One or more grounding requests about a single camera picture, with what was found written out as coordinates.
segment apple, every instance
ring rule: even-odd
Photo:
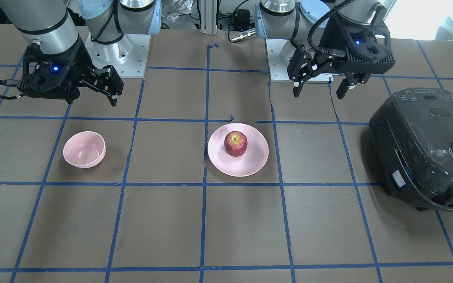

......

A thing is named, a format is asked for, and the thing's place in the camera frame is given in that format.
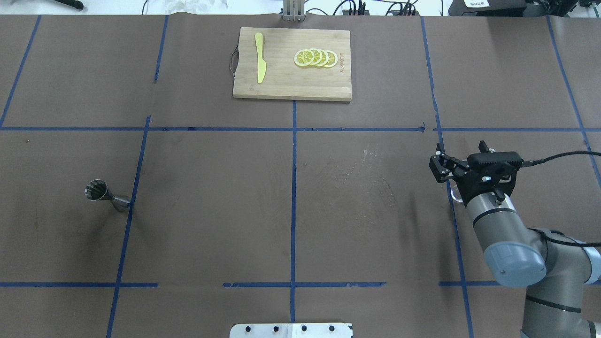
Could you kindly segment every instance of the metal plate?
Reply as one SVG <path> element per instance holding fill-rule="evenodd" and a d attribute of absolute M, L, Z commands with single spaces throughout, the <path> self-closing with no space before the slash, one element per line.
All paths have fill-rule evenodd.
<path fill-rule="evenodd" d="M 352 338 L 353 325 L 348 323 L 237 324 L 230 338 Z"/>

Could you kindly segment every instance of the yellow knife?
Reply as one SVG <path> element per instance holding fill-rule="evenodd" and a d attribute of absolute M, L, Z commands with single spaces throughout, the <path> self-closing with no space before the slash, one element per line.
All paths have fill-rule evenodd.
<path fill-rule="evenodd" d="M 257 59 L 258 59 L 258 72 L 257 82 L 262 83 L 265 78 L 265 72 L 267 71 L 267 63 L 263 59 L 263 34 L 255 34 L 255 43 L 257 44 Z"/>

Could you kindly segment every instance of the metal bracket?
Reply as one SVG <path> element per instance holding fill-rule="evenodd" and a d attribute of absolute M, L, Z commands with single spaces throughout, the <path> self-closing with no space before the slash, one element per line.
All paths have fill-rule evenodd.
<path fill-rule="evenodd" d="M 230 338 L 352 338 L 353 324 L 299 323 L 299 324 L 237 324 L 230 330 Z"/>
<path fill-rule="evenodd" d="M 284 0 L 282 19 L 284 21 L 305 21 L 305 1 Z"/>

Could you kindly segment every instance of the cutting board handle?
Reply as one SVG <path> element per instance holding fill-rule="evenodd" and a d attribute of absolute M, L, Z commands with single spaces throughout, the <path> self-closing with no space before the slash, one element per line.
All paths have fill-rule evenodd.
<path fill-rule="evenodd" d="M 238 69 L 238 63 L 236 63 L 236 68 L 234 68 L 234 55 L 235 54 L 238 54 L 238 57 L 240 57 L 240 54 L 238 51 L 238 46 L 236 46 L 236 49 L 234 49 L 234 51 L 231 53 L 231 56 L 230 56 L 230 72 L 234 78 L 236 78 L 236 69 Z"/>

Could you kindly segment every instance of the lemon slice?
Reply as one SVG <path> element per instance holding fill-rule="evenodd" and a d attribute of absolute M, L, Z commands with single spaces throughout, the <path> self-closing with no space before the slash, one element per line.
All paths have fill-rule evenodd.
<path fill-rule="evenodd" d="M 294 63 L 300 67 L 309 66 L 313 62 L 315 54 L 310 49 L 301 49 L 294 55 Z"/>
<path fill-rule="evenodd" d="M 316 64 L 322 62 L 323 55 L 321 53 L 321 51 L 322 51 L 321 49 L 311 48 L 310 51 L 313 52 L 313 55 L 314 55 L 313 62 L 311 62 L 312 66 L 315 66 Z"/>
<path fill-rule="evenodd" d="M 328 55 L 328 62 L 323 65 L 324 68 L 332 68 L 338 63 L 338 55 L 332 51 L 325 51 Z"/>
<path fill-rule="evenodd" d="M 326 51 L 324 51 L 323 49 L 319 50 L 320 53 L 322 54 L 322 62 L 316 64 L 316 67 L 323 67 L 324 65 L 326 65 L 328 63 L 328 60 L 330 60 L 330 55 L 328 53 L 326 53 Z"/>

......

What you will do: The response must contain each line above that holds the string "every".

Result:
segment apple, every instance
Could you kindly segment every instance of the metal plate?
Could you kindly segment every instance of the yellow knife?
Could you kindly segment every instance of the metal bracket?
Could you kindly segment every instance of the cutting board handle?
Could you kindly segment every instance of the lemon slice?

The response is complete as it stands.